Monday, May 25, 2009

Stock Interest List Update

Happy Memorial Day Weekend and thank you to all our Veterans out there, as well as the men and women currently serving in armed forces!

I have been very slow in updating the Stock Interest List following a recent spate of earnings releases. I will provide a brief recap and some adjustments to the list below. As you will see, these updates leave me with only one Long idea on the Long Interest list, so if you have any suggestions please post them.

PETS - reported 4Q08 and FY08 earnings on 5/12. Expected sales and EPS for 4Q were ahead of Street consensus and the stock raced up +/-15% on the day. One of the contributing factors to this was a high short interest, which means a lot of investors were shorting the name. So, when the Company reported decent results, a lot of the investors who were short the stock covered and drove the stock price up. At the price the stock reached intraday on 5/12, it looked way overvalued. I just don't think it is worth paying 17x earnings for a company who has no defensible advantage (moat) and a high net margin, which competitors could easily force down.
Also, earnings growth during the year was only about 10% based on lower interest income - hardly a growth stock.

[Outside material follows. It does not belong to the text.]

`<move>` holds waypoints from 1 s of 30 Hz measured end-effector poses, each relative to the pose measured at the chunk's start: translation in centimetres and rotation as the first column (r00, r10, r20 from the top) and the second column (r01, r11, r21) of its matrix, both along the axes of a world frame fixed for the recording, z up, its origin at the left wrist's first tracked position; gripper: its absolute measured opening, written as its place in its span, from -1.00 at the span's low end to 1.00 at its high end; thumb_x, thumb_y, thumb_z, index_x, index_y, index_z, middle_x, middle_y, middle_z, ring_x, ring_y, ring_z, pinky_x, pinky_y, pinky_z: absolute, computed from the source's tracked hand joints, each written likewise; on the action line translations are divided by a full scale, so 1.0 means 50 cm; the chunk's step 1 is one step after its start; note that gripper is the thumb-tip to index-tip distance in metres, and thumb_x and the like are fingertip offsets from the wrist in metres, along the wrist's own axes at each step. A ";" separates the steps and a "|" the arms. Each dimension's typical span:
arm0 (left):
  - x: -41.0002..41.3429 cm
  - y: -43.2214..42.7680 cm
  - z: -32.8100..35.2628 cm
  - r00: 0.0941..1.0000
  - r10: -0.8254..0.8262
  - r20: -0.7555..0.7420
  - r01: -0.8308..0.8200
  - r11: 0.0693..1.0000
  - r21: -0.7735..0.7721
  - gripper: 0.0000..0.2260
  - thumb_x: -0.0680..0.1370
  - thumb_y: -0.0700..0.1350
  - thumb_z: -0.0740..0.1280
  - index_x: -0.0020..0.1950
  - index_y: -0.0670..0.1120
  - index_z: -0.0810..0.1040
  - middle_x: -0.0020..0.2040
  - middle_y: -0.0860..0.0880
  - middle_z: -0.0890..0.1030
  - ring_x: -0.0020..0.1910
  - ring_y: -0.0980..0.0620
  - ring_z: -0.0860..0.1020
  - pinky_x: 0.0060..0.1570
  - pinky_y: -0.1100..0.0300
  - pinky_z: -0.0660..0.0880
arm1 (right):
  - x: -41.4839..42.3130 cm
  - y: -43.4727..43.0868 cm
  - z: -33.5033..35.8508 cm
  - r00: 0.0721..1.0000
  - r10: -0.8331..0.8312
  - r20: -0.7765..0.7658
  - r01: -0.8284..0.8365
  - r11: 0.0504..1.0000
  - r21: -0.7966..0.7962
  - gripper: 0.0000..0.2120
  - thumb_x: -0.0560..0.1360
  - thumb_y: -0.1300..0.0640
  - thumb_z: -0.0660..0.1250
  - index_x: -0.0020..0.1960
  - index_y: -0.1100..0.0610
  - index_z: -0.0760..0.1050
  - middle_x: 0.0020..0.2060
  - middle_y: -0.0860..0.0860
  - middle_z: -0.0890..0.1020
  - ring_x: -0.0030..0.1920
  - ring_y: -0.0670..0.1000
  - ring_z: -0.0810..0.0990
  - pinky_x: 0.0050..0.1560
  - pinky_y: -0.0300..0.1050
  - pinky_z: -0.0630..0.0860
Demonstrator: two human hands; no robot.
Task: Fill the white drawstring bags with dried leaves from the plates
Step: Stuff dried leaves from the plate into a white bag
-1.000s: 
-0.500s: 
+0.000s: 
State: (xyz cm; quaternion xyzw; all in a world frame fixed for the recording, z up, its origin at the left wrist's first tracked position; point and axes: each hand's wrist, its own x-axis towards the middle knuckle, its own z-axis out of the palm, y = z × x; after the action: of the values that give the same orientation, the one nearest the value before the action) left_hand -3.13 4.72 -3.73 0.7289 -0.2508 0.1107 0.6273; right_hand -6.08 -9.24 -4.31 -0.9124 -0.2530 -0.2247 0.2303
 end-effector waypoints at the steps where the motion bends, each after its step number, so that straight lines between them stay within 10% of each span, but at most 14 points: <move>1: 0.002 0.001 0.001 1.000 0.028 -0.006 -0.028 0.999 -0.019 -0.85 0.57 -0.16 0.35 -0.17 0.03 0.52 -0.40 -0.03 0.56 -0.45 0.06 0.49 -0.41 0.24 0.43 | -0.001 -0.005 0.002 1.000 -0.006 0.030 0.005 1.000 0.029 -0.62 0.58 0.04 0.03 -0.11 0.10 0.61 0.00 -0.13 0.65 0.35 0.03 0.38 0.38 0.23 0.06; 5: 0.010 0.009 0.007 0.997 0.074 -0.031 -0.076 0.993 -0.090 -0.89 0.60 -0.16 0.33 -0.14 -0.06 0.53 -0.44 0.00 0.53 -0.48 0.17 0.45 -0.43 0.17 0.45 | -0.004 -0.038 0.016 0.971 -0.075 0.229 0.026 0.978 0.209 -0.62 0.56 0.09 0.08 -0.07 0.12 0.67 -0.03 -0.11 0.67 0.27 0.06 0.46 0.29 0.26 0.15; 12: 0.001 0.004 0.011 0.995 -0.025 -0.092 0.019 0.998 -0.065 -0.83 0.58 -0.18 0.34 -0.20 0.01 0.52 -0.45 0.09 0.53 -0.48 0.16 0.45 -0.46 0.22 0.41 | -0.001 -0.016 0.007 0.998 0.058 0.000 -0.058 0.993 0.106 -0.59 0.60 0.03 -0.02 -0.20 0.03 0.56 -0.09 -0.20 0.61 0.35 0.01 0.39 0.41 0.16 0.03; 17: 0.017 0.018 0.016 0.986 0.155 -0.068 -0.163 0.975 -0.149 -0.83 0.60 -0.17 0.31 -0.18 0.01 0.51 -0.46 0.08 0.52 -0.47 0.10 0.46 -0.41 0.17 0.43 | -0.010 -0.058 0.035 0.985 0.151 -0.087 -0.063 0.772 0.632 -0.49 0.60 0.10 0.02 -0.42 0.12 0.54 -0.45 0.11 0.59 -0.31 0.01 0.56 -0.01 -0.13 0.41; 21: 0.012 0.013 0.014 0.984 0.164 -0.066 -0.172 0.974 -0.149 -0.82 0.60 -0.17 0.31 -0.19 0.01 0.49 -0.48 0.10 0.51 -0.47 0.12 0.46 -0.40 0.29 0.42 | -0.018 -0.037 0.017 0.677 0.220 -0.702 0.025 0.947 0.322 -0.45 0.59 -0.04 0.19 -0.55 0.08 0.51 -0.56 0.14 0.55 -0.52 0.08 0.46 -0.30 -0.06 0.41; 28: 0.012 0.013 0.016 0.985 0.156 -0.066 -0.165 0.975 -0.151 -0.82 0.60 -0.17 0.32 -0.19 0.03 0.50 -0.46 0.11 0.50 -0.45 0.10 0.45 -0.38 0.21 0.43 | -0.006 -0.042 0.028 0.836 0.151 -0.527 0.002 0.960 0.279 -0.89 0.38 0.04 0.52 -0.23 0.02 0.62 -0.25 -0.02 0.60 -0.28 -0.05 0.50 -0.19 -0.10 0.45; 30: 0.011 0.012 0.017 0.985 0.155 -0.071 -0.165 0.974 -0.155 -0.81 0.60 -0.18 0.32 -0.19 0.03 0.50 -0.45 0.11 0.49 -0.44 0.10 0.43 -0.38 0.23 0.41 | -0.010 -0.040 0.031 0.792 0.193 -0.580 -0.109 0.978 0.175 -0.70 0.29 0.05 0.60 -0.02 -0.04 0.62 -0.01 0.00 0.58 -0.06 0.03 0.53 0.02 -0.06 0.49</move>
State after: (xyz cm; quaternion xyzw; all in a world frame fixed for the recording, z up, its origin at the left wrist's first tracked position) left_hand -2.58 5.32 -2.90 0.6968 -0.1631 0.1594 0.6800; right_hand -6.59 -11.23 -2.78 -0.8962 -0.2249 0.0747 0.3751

PETS has subsequently sold off, like I thought it would, and the shares are up 0.73% since the original Interest List posting compared to the S&P, that is up 1.97%. I truly struggle with whether to keep it on the interest list or not at this point. However, there were some strange comments on the conference call about taking advantage of lower costs and buying in excess product at a discount from the suppliers, while also complaining that product costs were driving down gross margins - statements that seem to be in contradiciton. This led to the highest inventory level at PETS in the last 14 quarters. I wonder if these inventory levels will reflect more margin pressure in the near-term? As such, and combined with the second lowest trailing twelve month reorder growth in the last 11periods, I will keep PETS on the Short Interest List.

UNTD - this one is a little more simple than PETS. In brief, the earnings reported on 5/5 did not correspond to the limited Street consensus out there. But as hypothesized the cash generating ability and operating income growth opportunities were demonstrated in UNTD's results. As was originally posited in the first posting regarding UNTD, it was/is a misunderstood company. The stock price has risen 36.10% since the original posting compared to the S&P 500 increase of 2.00%. The Company still appears interesting but given the lower margin of safety and the inherent riskiness of its businesses to a slowdown in consumer spend, UNTD is being removed from the Long Interest List.

WFMI - reported what were widely considered strong 2Q results on 5/13. Most of the "strength" came from cost cutting. There was no real earnings growth. It was all on cost-cutting. WFMI has no real plans to grow going forward (like it has in the past), which is confirmed in talks to Street analysts. Therefore, I cannot justify paying 20x forward earnings for this stock. If there is a rollover in the broader market I do not seeing cost cutting stories holding high valuations like WFMI. The companies and stocks that will hold up in that type of market will be true growers - companies meaningfully growing their revenues and operating earnings from normal business operations. WFMI remains on the Short Interest List.